Jeśli pod koniec sezonu 2015 rozwód Red Bulla – Renault zasilił kolumnę, zanim osiągnięto kompromis w sprawie „nazewnictwa” francuskiego bloku energetycznego zainstalowanego w RB12 w 2016 r. wraz z pojawieniem się TAG Heuera, sytuacja na kolejne dwa lata jest już ustabilizowana w związku z utworzeniem Milton Keynes jeśli chodzi o zasilanie silnika.
W niedzielę Red Bull Racing i Renault potwierdziły kontynuację współpracy na lata 2017–2018. Od tego czasu klan Red Bull będzie również w całości zaopatrywany przez Renault Toro Rosso powróci do trójkolorowych bloków po spornym 2016 roku z silnikiem Ferrari.
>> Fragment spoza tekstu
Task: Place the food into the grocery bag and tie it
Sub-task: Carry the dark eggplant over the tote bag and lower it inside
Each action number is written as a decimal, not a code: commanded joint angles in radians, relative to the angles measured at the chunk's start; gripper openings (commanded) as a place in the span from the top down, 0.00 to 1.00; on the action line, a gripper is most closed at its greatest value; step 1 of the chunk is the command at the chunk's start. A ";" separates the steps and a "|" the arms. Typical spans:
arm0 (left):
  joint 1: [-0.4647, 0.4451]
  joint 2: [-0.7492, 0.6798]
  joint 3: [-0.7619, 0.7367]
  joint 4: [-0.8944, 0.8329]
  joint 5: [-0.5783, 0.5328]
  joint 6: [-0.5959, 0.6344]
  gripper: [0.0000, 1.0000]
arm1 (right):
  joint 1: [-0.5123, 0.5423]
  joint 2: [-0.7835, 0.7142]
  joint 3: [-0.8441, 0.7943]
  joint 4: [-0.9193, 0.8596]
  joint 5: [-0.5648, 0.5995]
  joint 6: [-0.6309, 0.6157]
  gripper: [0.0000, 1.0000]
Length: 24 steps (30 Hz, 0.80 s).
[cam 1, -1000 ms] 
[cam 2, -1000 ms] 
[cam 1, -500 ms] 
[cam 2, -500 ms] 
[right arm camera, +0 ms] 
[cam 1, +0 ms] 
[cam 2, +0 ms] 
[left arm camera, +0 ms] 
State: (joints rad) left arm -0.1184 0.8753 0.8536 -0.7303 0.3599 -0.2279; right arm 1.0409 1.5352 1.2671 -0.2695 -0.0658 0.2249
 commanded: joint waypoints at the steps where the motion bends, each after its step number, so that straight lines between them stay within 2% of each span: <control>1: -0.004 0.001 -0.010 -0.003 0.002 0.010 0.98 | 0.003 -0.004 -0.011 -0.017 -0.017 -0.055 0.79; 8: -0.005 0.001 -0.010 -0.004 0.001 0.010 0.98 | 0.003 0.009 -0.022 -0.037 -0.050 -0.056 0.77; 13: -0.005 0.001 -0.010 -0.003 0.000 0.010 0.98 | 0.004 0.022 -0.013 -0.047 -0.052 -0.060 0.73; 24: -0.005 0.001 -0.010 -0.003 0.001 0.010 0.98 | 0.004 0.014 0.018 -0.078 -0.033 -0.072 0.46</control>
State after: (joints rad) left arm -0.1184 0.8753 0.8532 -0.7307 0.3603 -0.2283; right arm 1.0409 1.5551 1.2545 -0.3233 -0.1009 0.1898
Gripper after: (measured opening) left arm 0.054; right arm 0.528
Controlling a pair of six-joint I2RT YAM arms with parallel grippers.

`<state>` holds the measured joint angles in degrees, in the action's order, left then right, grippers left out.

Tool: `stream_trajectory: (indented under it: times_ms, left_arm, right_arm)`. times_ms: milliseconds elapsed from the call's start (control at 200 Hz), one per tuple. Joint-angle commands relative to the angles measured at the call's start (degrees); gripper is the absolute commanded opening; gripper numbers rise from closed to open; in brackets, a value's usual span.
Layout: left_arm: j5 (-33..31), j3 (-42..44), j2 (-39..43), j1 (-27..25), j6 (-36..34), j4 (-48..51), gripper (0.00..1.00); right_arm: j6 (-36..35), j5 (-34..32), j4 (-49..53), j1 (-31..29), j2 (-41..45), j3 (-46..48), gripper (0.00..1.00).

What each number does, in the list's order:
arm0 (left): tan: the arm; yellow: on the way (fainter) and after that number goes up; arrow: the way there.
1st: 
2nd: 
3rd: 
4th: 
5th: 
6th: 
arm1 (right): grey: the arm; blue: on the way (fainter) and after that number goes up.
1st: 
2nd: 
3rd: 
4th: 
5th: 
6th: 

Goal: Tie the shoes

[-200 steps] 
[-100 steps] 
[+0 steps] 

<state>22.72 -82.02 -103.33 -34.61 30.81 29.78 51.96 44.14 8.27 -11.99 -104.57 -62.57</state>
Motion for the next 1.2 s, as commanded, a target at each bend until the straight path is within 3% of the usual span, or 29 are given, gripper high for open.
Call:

„Jesteśmy bardzo szczęśliwi, że możemy współpracować z dwoma silnymi zespołami, takimi jak Red Bull Racing i Scuderia Toro Rosso. Posiadanie konkurencyjnych partnerów pokazuje zaufanie, jakie te dwa zespoły pokładają w ulepszonym układzie napędowym Renault i w naszej organizacji jako całości. » komentuje Hieronim Przechadzka, prezes Renault Sport Racing.
„Jesteśmy zachwyceni możliwością przedłużenia naszej współpracy, która z biegiem czasu odniosła ogromny sukces, podkreśla Christian Horner, szef zespołu Red Bull Racing. Po rekonstrukcji podjętej przez Renault poczyniono postępy, co uzasadniało kontynuację pracy z silnikiem TAG Heuer. »
Obydwa zespoły będą mogły zmienić oznaczenie bloku Renault w dogodnym dla siebie czasie i otrzyma najnowsze specyfikacje. Daniel Ricciardo doświadczyłem tego w ten weekend w Monako, gdy Australijczyk, autor słupa, dołączył do niego podobnie Kevin Magnussen w Renault najnowsze rozwiązania wprowadzone przez Losange do bloku silnika.
komentarze
*Przestrzeń zarezerwowana dla zalogowanych użytkowników. Proszę vous connecter aby móc odpowiedzieć lub opublikować komentarz!